A Samuel piacevano serate come quella. Le giornate erano abbastanza dure. Gestiva i suoi uomini, era controllato da Nemrok, doveva vigilare sulle miniere e sui lavoratori, controllare gli schiavi e il loro approvvigionamento, ascoltava le lamentele di Dawson e faceva tutto quanto veniva in mente al capitano dei mercenari di Geldern. Perciò era davvero contento quando poteva dimenticarsi degli Orchi, dei suoi uomini, degli schiavi e dell’intera città per un po’ di tempo e godersi la fine della giornata in tranquillità con un gustoso pasto allo “Strong Arm”.
“Capitano Samuel”. Si voltò e vide il mastro Friedbert seduto sulla sedia di fronte al tavolo. “Buona serata.” Il paffuto tornitore del legno si grattò la testa. “Spero di non disturbarti.” Samuel grugnì. Non rifiutava la compagnia a priori, ma dava per scontato che Friedbert avrebbe presto iniziato a raccontargli la solita vecchia storia. E aveva ragione. Non appena Diana ebbe portato al mastro artigiano il suo vino ed ebbe preso l’ordine, incominciò: “È giusto rilassarsi dopo un duro giorno di lavoro. Peccato che non tutti in questa città svolgono un simile onesto lavoro.” Samuel si chiese per quanto tempo il tornitore avesse lavorato a questa introduzione. Senza dubbio, egli pensava che fosse molto acuta. “Isabella diventa sempre più spudorata, sai.”

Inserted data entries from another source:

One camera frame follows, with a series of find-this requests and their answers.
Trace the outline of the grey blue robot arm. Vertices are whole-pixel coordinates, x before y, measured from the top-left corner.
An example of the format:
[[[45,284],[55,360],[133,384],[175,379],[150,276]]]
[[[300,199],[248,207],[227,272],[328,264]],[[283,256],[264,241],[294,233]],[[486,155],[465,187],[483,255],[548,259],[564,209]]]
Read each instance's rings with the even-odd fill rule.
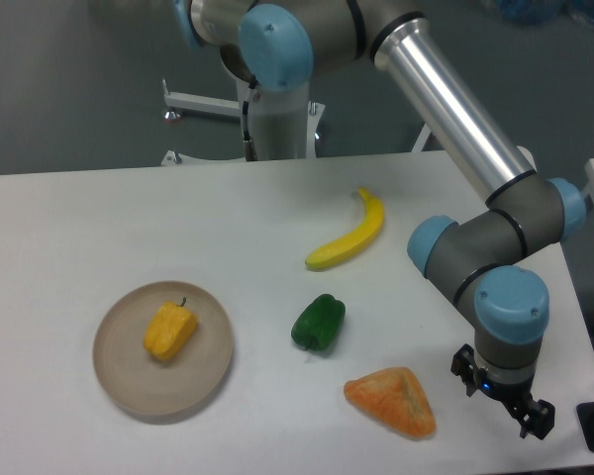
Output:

“Forgia armi e fa buoni prezzi”, Samuel prese la parola. “Se questo non è un lavoro onesto, allora mi dice qual è?”
“Pff!” Friedbert bevve un lungo sorso di vino. “Onesto quanto i ricettatori di artefatti!”
“Al contrario di loro, lei paga le tasse. E vende le merci che fabbrica, invece di quelle rubate.”
“Ma non è un membro della gilda!” protestò Friedbert. Eccoci al punto! Perché lo stava seccando con quei giri di parole? La questione era tutta lì. Tutti gli altri motivi erano solo un diversivo. Samuel alzò le spalle. “Devi fartene una ragione.”
“Ma le leggi sono chiare. Chi non è membro della gilda non è autorizzato a praticare alcun mestiere dentro i confini della città di Geldern.”
“Le leggi del re.” Samuel ricordò al suo interlocutore con crescente impazienza. “Le stesse leggi che porterebbero quel Mago Nero” – indicò il seguace di Beliar – “al rogo. Le stesse leggi che avrebbero rinchiuso Dimitar, per quello spinello, dentro la Barriera.” – Indicò con il pollice alle sue spalle il bancone della taverna, dove il guerriero dell’arena aveva appena acceso un Rhobar Nero.
“La gilda ha una tradizione che dura da secoli!”
“Anche bruciare i Maghi Neri.”
Friedbert, il cui volto era diventato rubicondo per il vino o per la rabbia, bevve un lungo sorso. “Sempre più spudorata, te lo dico io.” Continuava a ripetere le sue prime parole, senza prestare attenzione agli argomenti di Samuel e gesticolando con le mani. “Lo scorso giorno di Innos lei ha lavorato. Ho visto con i miei occhi il fumo salire dalla sua forgia. Inoltre ho udito il martello picchiare tutto il giorno.”
Samuel fece di nuovo spallucce. “Ma così ha finito in tempo le riparazioni sulle armature dei miei uomini.”
“Il giorno di Innos è sacro! Tutti dovrebbero fare una pausa dal lavoro, così dice la Chiesa.”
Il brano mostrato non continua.